Teaching about 9/11 can be complicated. The anniversary falls at the start of the school, when teachers and students are just getting to know one another. Present-day events, such as the May killing of al-Qaida head Osama bin Laden, stem directly from it.
Cautious approach
Riverhead fourth-grade teacher James Richardson plans to discuss the attacks with students, as he does each year. He is cautious in his approach.
"We will talk about it, the significance of it, and I really go where the conversation goes," he said. "When they are this young, I don't want to scare them."
Adam Brach, 16, who just completed his sophomore year at Jericho High School, said that for most of his life he only knew the most basic facts of Sept. 11. Learning about it in high school, he has a far greater understanding of the attacks and their continuing effects.
"When I was a little kid and when it happened, all of our parents and everyone limited our exposure," he said.

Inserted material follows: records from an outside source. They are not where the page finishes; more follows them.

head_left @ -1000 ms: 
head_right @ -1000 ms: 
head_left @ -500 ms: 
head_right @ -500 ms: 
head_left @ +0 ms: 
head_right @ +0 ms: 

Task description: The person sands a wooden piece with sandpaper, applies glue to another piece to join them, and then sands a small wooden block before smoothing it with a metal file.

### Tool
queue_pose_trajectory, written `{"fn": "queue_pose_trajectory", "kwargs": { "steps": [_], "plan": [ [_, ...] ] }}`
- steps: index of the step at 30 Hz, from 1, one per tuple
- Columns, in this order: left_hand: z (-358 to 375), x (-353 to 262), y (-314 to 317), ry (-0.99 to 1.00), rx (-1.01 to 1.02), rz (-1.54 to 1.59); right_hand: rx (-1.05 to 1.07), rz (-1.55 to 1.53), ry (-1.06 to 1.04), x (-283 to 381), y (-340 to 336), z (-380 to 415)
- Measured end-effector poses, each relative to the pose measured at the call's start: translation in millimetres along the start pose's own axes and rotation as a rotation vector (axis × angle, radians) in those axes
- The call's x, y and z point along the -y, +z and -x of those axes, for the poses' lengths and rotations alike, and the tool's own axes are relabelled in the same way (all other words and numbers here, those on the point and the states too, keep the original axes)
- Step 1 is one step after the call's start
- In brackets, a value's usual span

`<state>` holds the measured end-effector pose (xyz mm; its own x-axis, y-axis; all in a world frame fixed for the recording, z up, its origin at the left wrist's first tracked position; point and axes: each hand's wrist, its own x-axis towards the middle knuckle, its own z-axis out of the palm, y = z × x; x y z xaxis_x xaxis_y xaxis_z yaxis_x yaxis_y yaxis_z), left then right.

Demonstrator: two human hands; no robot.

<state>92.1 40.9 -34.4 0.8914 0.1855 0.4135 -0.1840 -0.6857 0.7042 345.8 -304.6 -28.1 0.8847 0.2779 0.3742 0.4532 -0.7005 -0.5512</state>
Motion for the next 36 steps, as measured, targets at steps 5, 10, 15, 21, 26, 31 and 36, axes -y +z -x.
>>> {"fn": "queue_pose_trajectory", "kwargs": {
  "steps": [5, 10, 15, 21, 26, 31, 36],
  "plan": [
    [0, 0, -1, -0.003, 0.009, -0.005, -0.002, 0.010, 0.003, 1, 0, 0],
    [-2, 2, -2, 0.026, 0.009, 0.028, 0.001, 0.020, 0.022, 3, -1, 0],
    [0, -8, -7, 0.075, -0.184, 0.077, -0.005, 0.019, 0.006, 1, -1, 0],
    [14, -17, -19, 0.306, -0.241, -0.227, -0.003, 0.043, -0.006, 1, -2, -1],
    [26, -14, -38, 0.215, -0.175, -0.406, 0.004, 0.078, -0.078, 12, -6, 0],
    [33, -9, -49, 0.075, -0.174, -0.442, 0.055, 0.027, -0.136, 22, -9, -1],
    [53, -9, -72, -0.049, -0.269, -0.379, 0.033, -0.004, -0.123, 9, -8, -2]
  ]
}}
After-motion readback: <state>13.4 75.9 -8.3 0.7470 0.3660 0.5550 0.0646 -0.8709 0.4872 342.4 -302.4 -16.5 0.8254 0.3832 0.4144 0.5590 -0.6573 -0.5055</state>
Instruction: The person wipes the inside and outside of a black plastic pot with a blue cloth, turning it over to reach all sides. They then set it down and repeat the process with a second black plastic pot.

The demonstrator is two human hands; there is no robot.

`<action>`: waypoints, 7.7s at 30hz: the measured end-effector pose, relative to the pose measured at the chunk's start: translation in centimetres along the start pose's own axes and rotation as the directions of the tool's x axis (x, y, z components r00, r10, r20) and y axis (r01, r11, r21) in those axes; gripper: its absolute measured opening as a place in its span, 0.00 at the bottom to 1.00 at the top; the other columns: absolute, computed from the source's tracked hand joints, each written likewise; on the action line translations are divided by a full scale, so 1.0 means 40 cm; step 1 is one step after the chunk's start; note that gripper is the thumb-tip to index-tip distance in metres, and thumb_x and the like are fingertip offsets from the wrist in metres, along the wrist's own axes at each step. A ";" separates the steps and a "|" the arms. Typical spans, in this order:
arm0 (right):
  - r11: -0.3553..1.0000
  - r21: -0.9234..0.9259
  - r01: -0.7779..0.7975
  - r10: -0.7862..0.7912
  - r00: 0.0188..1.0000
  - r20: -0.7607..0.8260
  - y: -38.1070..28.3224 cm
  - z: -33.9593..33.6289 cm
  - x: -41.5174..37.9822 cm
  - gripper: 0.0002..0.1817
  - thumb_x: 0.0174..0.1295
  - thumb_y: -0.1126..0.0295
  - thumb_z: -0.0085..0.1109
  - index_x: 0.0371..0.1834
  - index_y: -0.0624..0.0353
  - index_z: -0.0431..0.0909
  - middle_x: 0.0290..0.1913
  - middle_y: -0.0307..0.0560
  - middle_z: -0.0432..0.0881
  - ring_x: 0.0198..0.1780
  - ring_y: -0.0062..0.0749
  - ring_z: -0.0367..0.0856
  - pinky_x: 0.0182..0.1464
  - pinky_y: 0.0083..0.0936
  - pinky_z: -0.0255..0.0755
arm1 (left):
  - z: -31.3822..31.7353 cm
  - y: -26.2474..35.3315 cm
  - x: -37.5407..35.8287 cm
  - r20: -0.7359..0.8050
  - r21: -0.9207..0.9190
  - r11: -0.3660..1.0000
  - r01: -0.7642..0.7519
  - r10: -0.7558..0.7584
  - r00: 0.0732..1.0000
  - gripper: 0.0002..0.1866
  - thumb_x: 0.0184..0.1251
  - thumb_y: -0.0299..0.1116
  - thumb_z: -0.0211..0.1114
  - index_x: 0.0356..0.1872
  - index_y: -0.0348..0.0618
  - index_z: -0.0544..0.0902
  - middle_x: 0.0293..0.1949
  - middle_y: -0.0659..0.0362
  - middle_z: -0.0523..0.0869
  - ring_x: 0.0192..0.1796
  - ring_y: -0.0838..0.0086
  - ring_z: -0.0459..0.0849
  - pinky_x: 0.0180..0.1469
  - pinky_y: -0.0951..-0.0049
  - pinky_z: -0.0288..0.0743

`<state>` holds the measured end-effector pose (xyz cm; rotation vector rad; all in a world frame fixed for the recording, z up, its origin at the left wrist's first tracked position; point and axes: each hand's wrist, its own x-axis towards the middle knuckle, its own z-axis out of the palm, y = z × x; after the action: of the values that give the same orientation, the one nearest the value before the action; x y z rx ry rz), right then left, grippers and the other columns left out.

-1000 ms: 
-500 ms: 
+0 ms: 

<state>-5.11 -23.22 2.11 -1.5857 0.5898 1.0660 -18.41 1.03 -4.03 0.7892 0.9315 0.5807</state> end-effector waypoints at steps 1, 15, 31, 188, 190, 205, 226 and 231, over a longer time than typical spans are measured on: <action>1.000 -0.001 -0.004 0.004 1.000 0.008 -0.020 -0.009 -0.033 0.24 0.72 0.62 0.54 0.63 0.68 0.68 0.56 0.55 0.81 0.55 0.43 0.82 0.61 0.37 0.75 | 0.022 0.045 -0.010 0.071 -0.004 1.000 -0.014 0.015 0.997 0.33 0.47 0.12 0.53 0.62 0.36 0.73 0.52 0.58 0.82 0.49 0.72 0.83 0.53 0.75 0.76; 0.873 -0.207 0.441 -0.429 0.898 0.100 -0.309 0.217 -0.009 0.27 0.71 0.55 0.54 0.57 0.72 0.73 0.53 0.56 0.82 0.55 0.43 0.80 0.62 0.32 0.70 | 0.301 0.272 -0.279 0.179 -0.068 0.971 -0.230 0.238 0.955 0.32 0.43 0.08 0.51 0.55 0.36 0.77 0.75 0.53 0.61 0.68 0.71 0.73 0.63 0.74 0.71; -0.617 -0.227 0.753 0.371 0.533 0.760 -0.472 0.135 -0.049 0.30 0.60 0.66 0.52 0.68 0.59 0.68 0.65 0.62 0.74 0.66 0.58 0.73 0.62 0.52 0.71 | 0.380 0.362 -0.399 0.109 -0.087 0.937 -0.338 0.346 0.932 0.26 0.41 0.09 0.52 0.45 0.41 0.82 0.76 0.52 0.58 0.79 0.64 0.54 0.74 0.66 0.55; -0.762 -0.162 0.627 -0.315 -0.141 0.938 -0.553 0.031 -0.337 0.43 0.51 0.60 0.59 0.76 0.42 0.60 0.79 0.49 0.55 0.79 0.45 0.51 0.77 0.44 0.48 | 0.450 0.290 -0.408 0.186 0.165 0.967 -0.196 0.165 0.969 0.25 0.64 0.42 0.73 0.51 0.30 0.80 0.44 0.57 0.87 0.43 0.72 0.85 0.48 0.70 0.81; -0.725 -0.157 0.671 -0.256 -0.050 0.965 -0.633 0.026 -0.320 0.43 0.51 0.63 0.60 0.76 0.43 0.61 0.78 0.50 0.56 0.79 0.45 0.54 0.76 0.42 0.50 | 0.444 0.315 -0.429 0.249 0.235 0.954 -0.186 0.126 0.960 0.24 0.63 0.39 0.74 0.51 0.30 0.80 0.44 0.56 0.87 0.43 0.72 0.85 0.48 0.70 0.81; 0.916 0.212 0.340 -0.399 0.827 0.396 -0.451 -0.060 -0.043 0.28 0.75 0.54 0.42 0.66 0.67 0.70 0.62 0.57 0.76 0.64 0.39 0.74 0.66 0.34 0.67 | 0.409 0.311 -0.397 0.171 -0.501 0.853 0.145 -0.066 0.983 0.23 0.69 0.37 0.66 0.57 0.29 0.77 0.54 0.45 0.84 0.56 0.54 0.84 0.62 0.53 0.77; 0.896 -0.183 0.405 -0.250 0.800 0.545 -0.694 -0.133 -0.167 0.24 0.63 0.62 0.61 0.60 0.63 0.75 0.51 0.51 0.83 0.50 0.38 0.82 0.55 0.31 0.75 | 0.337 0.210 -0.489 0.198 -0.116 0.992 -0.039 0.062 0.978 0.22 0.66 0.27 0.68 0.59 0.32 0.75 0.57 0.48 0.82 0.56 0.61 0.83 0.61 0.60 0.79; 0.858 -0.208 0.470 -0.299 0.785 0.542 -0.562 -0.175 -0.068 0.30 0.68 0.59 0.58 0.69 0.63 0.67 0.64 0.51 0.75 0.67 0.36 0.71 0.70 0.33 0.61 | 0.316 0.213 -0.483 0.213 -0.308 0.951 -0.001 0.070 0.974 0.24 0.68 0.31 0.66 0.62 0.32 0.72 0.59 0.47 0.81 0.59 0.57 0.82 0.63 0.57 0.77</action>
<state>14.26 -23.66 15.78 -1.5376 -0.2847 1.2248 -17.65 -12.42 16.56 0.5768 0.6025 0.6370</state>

Waverly Park Elementary in East Rockaway was among a handful of Island schools whose students took a field trip to the tribute center during the past school year. The school's staff feels very strongly about commemorating 9/11, principal Lucille McAssey said.
A peace pole has been erected at the school, and a tribute garden planted near the playground.
The theme of the day on Sept. 11 is, "How can we make the world a better place?" she said, adding that images of the attack can frighten younger students.
"Our concern is that children see the events on television; they are not oblivious to that," McAssey said. "We feel compelled to introduce it and to make it age-appropriate -- and to teach children that sometimes bad things happen in this world."